### Exercise prompt
Write out exactly, please, every line from the beginning of the entries to the line holding "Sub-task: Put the", and no pictures.

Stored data
★ ★ ★ ★ ★
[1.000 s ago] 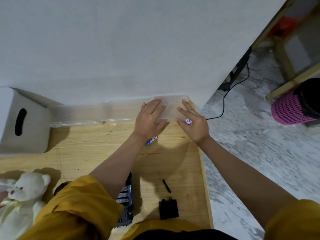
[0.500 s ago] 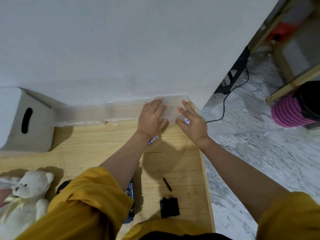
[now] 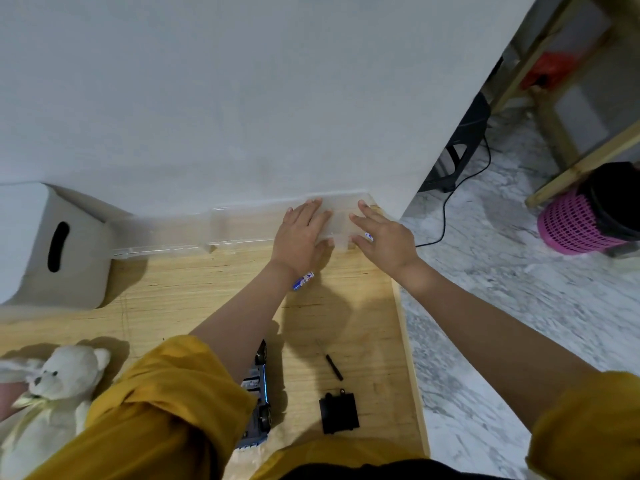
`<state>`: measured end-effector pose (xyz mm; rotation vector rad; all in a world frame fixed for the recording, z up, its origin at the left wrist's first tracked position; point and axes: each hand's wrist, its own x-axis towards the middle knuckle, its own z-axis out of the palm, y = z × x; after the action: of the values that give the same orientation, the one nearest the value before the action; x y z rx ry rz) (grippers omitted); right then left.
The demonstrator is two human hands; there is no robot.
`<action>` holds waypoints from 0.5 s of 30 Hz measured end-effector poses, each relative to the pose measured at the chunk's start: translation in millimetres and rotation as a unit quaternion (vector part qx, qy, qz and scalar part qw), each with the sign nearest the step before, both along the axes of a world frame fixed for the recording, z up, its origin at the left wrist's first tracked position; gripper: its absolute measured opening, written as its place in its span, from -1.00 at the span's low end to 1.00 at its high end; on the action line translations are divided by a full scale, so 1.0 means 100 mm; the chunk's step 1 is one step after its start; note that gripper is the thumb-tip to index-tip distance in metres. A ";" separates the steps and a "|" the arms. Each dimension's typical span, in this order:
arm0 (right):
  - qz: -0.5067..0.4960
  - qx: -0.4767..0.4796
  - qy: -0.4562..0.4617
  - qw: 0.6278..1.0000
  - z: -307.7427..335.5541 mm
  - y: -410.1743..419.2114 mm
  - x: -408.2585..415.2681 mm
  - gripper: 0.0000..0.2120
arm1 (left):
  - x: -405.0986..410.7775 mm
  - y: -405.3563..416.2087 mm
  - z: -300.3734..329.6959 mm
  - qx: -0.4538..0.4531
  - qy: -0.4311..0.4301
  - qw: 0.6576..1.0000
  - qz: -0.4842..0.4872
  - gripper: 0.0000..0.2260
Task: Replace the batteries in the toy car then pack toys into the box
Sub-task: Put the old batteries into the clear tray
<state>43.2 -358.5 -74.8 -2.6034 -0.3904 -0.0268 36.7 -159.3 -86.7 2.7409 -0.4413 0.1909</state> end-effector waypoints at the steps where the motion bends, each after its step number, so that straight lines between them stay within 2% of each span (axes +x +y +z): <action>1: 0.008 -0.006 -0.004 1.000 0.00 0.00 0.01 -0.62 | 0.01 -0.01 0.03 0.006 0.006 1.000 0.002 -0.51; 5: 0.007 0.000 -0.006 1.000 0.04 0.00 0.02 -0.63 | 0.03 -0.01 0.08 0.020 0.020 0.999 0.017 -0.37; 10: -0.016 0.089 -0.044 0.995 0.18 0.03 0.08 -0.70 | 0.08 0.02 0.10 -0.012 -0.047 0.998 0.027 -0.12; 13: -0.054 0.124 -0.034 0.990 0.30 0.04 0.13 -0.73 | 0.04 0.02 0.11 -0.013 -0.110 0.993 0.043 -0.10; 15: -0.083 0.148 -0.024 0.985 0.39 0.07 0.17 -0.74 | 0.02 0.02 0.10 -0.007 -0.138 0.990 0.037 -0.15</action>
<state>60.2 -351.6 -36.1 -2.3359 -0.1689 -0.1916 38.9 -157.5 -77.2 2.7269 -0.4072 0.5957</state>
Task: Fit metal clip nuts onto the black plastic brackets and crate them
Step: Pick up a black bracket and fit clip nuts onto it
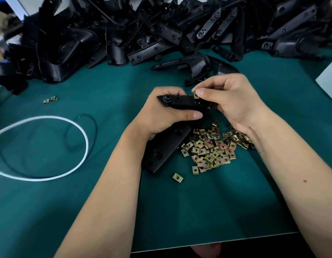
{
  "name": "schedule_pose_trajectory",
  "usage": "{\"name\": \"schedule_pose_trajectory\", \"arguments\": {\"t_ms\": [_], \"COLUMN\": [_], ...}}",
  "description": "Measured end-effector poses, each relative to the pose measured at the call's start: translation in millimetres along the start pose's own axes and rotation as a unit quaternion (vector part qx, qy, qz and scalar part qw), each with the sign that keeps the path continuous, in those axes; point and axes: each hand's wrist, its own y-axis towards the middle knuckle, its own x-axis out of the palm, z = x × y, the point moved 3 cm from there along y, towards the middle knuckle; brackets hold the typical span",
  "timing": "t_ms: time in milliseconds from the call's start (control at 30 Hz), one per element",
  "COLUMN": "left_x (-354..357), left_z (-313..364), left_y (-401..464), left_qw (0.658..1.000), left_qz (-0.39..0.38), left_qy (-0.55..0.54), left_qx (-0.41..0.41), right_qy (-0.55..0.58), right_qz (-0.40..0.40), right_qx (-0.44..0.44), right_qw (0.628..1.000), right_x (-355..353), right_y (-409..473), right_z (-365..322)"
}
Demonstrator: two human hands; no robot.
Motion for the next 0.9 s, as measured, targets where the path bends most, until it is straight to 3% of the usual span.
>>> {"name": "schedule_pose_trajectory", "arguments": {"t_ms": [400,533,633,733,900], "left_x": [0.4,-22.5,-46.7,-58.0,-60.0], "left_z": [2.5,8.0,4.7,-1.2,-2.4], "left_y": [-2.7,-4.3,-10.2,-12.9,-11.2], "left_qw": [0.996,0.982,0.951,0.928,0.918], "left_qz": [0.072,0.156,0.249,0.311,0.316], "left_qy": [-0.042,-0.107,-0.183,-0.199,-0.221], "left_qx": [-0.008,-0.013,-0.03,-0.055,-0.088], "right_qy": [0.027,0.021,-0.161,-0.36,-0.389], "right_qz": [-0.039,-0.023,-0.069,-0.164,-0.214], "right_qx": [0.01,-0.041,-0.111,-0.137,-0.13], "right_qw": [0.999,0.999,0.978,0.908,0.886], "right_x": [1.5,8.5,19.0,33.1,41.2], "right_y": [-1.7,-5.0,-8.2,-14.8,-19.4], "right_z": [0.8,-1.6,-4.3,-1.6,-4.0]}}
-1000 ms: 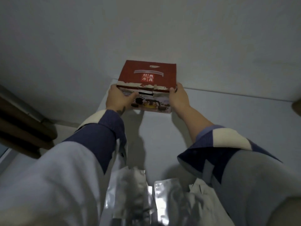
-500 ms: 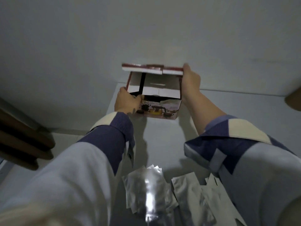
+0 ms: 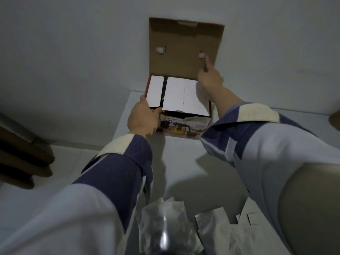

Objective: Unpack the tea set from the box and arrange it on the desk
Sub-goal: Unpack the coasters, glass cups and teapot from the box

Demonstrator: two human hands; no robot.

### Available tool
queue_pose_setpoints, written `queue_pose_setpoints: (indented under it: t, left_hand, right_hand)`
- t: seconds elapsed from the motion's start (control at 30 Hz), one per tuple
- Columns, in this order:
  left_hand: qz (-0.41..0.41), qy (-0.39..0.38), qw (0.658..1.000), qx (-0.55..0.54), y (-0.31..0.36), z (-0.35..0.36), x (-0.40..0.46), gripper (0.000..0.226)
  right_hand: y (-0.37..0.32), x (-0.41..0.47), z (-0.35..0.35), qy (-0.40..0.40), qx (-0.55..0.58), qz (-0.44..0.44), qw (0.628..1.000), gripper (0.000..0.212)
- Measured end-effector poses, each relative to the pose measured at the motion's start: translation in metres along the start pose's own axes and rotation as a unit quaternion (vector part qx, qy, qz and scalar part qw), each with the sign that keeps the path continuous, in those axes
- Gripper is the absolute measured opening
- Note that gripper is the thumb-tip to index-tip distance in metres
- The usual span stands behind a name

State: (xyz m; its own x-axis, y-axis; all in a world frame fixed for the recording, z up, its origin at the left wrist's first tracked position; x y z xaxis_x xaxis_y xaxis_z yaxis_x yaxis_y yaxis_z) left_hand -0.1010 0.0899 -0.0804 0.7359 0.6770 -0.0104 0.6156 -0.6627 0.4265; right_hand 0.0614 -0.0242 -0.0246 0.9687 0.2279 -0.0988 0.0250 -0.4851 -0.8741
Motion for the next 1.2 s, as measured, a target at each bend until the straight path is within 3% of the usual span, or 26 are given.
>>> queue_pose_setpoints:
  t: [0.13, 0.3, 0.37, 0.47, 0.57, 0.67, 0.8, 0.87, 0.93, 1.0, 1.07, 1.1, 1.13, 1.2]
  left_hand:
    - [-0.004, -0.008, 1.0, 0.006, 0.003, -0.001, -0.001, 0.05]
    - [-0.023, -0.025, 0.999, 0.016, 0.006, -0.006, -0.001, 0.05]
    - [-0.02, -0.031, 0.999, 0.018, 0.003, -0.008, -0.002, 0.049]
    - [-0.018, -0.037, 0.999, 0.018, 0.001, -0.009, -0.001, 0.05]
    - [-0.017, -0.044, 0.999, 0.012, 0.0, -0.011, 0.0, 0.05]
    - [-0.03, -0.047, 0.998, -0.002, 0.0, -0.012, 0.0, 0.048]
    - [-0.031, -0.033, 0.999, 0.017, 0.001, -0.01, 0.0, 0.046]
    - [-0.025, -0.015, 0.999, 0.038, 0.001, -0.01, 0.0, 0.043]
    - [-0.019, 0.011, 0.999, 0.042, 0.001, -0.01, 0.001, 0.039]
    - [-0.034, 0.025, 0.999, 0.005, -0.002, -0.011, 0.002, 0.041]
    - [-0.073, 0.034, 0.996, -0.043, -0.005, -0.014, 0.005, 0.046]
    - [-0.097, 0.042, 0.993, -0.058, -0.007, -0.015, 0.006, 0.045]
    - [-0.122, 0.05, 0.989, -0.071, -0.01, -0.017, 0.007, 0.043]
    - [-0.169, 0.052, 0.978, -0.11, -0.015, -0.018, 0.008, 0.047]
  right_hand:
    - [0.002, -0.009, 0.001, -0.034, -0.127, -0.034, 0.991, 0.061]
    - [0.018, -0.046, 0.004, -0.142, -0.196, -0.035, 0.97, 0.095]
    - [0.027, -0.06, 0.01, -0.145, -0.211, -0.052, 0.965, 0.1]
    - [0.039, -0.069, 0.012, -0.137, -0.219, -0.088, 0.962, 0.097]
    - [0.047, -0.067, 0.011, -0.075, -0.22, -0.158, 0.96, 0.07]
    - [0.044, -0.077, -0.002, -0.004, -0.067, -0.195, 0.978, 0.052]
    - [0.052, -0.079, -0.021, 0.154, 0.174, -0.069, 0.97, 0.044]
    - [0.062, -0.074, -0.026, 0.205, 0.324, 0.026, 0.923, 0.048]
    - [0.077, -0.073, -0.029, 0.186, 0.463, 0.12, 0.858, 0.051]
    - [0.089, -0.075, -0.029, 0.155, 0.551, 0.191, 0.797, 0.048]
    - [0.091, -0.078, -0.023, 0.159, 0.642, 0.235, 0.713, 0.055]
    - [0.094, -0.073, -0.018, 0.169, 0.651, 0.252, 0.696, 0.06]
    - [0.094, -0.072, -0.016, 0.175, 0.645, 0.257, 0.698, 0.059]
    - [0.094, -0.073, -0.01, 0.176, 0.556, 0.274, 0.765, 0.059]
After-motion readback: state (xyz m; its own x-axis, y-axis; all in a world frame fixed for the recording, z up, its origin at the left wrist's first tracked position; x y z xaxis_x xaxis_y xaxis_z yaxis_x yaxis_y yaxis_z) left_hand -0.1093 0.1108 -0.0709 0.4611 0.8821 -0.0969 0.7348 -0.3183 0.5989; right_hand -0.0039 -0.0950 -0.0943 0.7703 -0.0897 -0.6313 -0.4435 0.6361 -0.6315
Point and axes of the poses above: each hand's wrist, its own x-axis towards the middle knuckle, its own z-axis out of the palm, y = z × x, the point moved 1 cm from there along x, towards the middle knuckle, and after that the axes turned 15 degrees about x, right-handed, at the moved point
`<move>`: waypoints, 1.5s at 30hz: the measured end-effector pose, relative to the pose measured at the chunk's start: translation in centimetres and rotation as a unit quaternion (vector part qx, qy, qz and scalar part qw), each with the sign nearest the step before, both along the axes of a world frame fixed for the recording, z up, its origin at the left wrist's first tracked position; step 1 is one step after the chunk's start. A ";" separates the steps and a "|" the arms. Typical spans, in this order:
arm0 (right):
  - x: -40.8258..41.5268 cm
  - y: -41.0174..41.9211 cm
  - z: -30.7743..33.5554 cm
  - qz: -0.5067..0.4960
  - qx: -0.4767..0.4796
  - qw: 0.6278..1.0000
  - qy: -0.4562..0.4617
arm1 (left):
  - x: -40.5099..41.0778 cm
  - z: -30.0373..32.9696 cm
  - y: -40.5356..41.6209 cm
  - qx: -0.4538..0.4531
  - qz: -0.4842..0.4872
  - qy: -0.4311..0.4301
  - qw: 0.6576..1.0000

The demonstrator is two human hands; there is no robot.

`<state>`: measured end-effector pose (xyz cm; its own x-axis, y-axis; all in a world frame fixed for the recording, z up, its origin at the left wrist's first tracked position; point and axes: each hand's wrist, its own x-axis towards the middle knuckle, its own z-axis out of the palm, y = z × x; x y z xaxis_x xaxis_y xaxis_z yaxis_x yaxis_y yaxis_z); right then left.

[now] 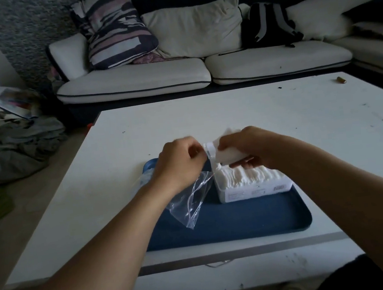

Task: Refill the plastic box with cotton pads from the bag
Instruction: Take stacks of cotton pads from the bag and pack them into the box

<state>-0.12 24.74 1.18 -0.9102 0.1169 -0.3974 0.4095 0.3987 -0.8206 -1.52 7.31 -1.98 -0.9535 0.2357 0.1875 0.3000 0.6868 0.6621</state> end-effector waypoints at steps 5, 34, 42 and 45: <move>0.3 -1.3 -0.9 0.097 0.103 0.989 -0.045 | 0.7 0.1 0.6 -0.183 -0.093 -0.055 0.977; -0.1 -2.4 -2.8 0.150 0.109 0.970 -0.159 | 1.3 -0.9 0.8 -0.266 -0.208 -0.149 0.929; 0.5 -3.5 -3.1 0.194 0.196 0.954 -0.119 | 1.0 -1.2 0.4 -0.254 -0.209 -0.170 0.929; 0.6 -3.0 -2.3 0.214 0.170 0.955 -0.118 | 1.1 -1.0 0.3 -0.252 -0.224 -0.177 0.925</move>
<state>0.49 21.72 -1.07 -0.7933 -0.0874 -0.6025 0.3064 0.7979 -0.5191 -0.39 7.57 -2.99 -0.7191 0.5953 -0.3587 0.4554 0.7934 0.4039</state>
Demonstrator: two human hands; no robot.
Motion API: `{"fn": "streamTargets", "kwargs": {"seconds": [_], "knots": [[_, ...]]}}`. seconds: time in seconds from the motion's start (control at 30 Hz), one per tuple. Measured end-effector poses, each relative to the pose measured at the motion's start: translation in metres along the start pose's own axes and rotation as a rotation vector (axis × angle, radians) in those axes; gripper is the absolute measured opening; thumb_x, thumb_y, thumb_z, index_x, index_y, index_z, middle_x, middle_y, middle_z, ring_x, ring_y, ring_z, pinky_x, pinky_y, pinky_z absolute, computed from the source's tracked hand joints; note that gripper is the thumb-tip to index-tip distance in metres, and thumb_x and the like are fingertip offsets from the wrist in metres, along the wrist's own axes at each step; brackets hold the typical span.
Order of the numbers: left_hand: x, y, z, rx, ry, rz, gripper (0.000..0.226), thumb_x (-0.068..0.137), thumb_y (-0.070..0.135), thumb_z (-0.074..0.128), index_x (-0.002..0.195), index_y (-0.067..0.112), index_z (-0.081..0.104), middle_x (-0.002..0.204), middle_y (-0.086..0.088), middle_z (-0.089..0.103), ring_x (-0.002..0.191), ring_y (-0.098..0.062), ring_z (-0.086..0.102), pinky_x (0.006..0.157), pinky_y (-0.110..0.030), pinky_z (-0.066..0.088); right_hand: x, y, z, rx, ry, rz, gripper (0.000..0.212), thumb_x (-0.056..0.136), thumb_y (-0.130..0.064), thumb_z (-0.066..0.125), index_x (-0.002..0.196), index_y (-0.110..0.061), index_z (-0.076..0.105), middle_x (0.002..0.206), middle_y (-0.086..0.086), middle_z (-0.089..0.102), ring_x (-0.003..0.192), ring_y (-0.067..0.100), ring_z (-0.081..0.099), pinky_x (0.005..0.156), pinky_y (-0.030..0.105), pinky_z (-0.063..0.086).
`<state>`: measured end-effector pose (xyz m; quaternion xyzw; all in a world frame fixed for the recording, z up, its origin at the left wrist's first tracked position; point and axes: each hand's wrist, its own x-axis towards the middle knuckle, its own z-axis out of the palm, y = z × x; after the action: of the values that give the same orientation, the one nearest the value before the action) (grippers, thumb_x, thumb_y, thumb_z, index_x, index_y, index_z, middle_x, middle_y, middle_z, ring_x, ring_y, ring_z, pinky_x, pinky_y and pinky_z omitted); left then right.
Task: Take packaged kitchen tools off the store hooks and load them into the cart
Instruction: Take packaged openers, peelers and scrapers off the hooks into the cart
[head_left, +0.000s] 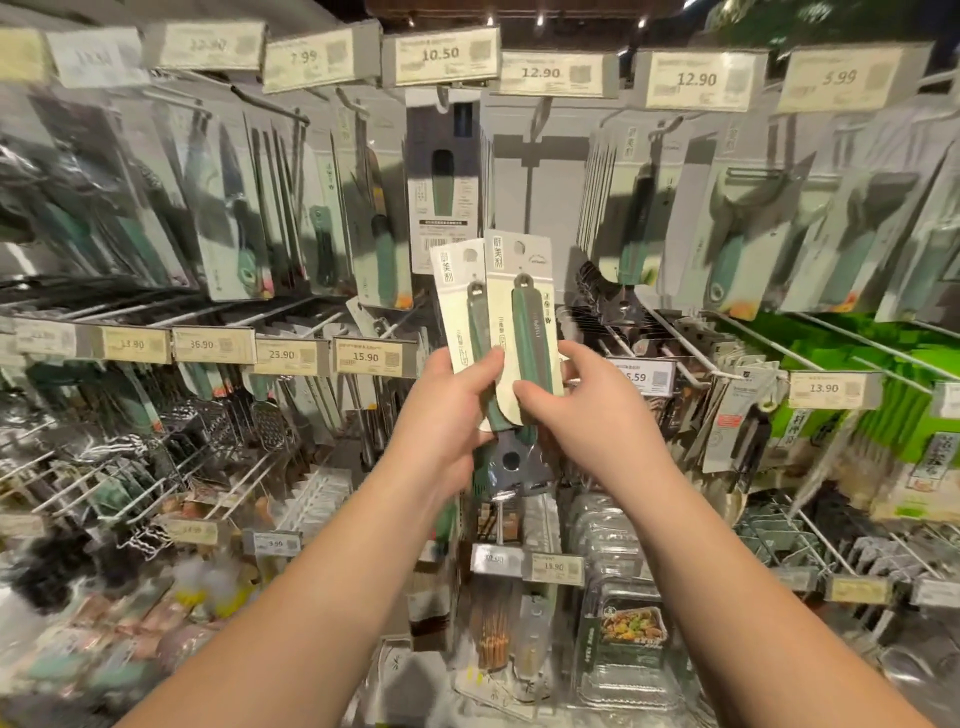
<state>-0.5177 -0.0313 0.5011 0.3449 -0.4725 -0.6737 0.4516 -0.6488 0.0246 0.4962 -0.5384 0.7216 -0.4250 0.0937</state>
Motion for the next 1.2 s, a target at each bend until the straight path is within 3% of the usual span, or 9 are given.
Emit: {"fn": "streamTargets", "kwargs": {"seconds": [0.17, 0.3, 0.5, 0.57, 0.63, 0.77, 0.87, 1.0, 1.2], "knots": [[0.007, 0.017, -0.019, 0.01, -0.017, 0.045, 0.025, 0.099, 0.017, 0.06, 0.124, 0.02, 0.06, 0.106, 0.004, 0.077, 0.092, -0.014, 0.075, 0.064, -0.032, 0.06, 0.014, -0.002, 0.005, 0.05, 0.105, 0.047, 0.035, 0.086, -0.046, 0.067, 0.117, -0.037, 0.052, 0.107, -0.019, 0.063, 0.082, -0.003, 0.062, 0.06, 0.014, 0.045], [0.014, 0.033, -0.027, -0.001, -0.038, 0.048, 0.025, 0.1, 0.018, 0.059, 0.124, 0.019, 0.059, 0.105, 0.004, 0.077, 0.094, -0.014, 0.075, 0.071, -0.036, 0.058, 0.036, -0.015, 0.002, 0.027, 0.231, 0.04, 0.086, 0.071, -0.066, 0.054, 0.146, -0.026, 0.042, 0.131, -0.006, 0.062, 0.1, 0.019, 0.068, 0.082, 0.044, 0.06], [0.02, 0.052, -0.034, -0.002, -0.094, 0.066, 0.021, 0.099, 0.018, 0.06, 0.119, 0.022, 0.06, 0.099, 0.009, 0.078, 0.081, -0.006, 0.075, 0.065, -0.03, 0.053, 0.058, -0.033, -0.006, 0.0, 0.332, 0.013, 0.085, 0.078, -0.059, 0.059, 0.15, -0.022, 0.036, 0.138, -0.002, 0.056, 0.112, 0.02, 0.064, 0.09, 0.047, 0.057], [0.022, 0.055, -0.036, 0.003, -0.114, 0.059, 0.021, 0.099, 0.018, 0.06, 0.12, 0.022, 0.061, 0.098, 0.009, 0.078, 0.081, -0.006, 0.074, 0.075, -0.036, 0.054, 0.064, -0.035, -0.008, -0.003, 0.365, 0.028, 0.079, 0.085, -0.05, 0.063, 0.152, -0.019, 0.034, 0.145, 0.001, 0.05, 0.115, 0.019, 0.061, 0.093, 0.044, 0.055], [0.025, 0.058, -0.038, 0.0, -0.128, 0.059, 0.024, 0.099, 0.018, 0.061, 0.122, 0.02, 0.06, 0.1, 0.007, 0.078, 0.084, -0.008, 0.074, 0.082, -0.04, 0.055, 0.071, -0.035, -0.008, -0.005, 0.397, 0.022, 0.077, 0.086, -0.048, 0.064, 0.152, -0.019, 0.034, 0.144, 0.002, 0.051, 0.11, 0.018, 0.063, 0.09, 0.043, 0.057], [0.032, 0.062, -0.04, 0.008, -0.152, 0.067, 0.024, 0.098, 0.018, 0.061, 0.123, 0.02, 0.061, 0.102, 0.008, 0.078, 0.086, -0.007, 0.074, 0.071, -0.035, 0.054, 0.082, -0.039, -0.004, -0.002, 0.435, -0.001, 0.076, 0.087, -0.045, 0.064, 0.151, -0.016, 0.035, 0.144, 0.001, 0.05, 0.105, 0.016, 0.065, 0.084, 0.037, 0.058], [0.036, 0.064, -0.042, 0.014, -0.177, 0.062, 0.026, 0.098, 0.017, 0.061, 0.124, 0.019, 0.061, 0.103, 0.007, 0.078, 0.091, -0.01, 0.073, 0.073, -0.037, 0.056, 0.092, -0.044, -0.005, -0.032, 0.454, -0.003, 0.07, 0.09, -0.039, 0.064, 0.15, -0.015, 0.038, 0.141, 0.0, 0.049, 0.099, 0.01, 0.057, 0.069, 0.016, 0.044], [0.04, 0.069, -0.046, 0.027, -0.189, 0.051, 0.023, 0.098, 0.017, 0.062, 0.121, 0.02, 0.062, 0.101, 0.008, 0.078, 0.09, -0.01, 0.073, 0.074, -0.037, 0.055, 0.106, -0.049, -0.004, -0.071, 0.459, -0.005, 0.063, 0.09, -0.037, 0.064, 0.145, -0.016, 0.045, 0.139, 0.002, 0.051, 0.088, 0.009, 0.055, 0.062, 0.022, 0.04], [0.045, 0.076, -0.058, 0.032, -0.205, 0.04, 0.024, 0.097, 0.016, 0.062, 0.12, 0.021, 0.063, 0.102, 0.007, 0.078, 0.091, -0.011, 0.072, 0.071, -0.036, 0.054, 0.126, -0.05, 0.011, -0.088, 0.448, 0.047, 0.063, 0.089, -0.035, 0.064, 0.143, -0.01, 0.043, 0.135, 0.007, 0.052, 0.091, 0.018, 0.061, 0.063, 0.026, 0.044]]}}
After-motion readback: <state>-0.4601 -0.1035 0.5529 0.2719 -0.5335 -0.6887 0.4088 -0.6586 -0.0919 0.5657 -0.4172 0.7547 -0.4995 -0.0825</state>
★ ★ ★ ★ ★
### Task solution
[1.000 s ago] 
[0.500 s ago] 
[now] 
`<state>`: measured end-effector pose (xyz mm; rotation vector rad; all in a world frame fixed for the recording, z up, its origin at the left wrist's first tracked position; point and axes: each hand's wrist, its own x-axis towards the middle knuckle, its own z-axis out of the palm, y = z × x; after the action: of the values that give the same orientation, the one nearest the value before the action; x y z rx ry rz) (grippers omitted); right then left.
The demonstrator is two human hands; there is no robot.
`<action>` holds waypoints from 0.5 s of 30 Hz measured end-effector poses, each relative to the pose measured at the chunk's start: translation in millimetres and rotation as a unit quaternion (vector part qx, qy, qz and scalar part qw), each with the sign nearest the step before, both along the axes of a world frame fixed for the recording, z up, its origin at the left wrist's first tracked position; gripper: its absolute measured opening, written as its place in its span, from -1.00 at the span's low end to 1.00 at its high end; on the action line translations are divided by a full scale, so 1.0 means 100 mm; the chunk's step 1 is one step after its start; note that gripper is the thumb-tip to index-tip distance in metres. A ";" separates the steps and a "|" the arms. Each dimension's typical span, in this order:
arm0 (right):
  - qz: -0.5067..0.4960
  - qx: -0.4767..0.4796
  - qy: -0.4562..0.4617
  - qw: 0.6278..1.0000
  - z: -307.7427..335.5541 mm
  - y: -410.1743..419.2114 mm
  - x: -408.2585..415.2681 mm
  - gripper: 0.0000..0.2120
arm1 (left):
  - x: -405.0986..410.7775 mm
  - y: -405.3563..416.2087 mm
  - z: -300.3734..329.6959 mm
  - qx: -0.4538..0.4531
  - qy: -0.4311..0.4301
  - qw: 0.6576..1.0000
  - qz: -0.4842..0.4872
  - gripper: 0.0000..0.2260
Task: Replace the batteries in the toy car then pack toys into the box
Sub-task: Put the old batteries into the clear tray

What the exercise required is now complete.